7.11. Frame differencing¶

Frame differencing compares each new frame against a stored reference frame to find the parts of the scene that have changed. It is the workhorse of camera applications that watch for something happening – motion-triggered capture, intrusion alerts, “save a video when something moves” – and it is built entirely from the pixel-wise operations covered earlier: an absolute difference, a threshold, and a region search, run on every frame.

7.11.1. The basic pipeline¶

The first stage is to acquire a reference. At some point near startup – ideally when the scene is in the state that “no change” means – the application captures a frame and keeps it. The frame becomes the baseline that every subsequent capture will be compared against.

reference = csi0.snapshot().copy()

The .copy() matters. csi0.snapshot() by itself returns an Image whose buffer lives in the frame buffer, where the next call to snapshot will overwrite it. .copy() allocates a separate buffer for the reference and lets the pixels of this frame survive past the next capture.

The second stage runs on every frame: capture a fresh image, then compute the absolute difference between it and the reference. That is exactly what difference() does:

current = csi0.snapshot()
current.difference(reference)

After this call, current holds an image whose non-zero pixels mark every position where the scene changed since the reference was taken, with the magnitude of each pixel proportional to how much it changed at that position.

The third stage thresholds the difference image. The raw difference always contains some noise: small brightness variations from sensor shot noise, gradient changes from lighting drift, sub-pixel jitter from slight camera motion. A threshold pass – binary() with a threshold set above that noise floor – keeps only the changes large enough to count as real motion and discards the rest, producing a binary image whose non-zero pixels are the actually-changed positions.

The fourth stage extracts connected regions of that binary mask – groups of adjacent non-zero pixels that form contiguous patches. find_blobs() does that in one call, returning a list of motion regions, each with a bounding box and a pixel count, that the rest of the application can act on.

The frame-differencing pipeline: a reference frame plus a current frame become a difference image; thresholding turns the difference into a binary mask of changed positions; a connected-region step turns the mask into a list of motion regions.¶

7.11.2. In-memory and on-disk references¶

The basic pipeline keeps the reference frame in RAM. That is the right answer when the reference is captured this run of the script and only has to survive for as long as the script keeps running.

For a long-running application – a cam that should resume change detection after a power cycle, an intermittent script that needs to detect any change since some earlier moment – the reference frame has to outlive the running script. The pattern is to save the reference to disk:

csi0.snapshot().save("/sdcard/reference.bmp")
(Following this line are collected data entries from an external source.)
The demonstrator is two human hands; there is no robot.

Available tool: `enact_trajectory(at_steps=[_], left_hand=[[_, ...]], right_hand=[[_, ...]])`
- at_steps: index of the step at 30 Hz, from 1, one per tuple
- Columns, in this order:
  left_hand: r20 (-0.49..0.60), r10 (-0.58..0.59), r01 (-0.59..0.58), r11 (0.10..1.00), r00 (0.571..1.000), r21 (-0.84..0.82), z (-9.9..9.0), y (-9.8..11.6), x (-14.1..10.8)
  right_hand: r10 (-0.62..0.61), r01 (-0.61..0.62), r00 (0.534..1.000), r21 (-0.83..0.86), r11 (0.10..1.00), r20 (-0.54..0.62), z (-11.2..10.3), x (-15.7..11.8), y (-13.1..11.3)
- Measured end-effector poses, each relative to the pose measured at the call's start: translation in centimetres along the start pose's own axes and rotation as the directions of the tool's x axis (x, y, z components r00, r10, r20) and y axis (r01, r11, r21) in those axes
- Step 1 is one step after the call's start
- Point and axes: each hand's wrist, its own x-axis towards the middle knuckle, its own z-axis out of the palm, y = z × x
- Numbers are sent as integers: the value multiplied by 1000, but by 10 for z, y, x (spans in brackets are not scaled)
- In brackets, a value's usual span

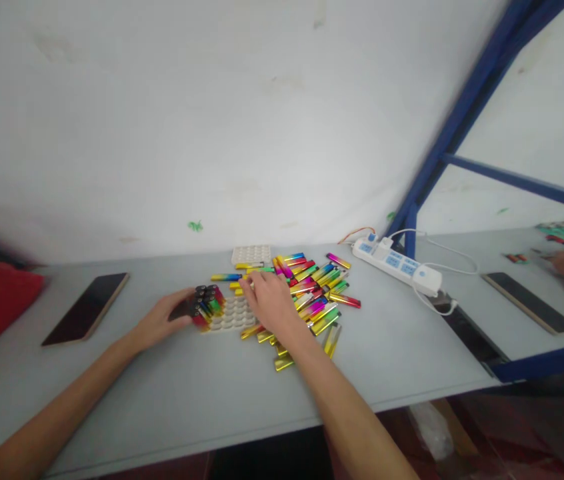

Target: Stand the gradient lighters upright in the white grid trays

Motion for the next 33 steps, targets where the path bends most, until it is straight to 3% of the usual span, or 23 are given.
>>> enact_trajectory(at_steps=[5, 10, 15, 23, 29, 33], left_hand=[[-207, -97, -6, 893, 974, -450, 0, -17, 4], [-320, -204, -69, 739, 925, -670, -2, -3, 38], [-296, -186, -95, 678, 937, -729, 2, 19, 64], [-89, -192, 58, 648, 977, -759, 21, 20, 47], [-116, -168, 41, 717, 979, -696, 17, 16, 37], [-141, -74, -31, 782, 987, -623, 7, 13, 32]], right_hand=[[236, -252, 966, -160, 955, -109, -14, 6, 30], [415, -421, 906, -252, 871, -80, -26, 6, 52], [471, -443, 881, -293, 847, 29, -23, 10, 54], [541, -499, 840, -334, 799, 40, -14, 24, 62], [498, -478, 867, -273, 835, 5, -7, 22, 72], [418, -428, 903, -132, 894, -97, -3, 19, 80]])
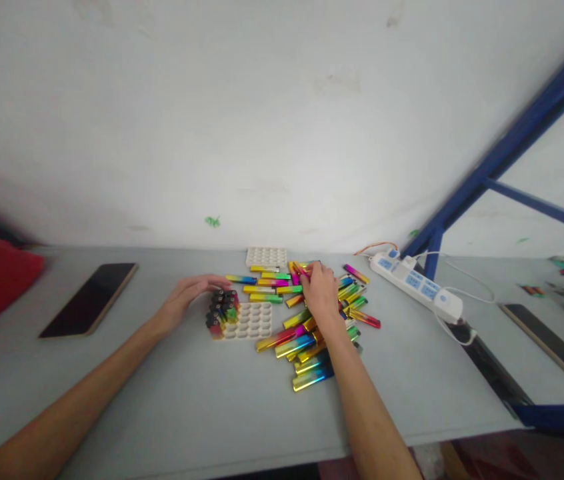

and to load it back at the start of each run:

reference = image.Image("/sdcard/reference.bmp")

The differencing logic does not change; only where the reference lives between captures does. A few refinements naturally extend this on-disk variant – automatic re-capture of the reference on a timer, optional rolling averages to track slow lighting drift – but the substitution at the centre is the same.

7.11.3. Light-source isolation¶

The same subtraction pattern shows up in a slightly different setting: isolating a light source against the rest of the scene. The trick is to capture a “lights-off” reference – a frame taken when whatever is being detected (an IR beacon, a screen pixel, a status indicator) is not illuminated – and to subtract that reference from each subsequent frame. The result has zero brightness everywhere the scene was the same in both captures, and non-zero brightness only where the light source actually lit up.

7.11.4. Choosing difference or sub¶

A practical note about which arithmetic operation to pick. difference() returns the absolute value of the change – sign-free – which makes it sensitive to change in either direction (brightening or darkening) at the cost of not telling the application which direction the change went. For pure motion detection that is the right answer: anything that moved is interesting, regardless of which way the brightness shifted.

For light-source detection, the lit pixel is always brighter than the lights-off reference, so sub() (with its clipping at zero) is the more honest choice. Anywhere the current frame is darker than the reference (which would be sensor noise around the unlit value) clips to zero rather than reporting a spurious “the light was on” signal.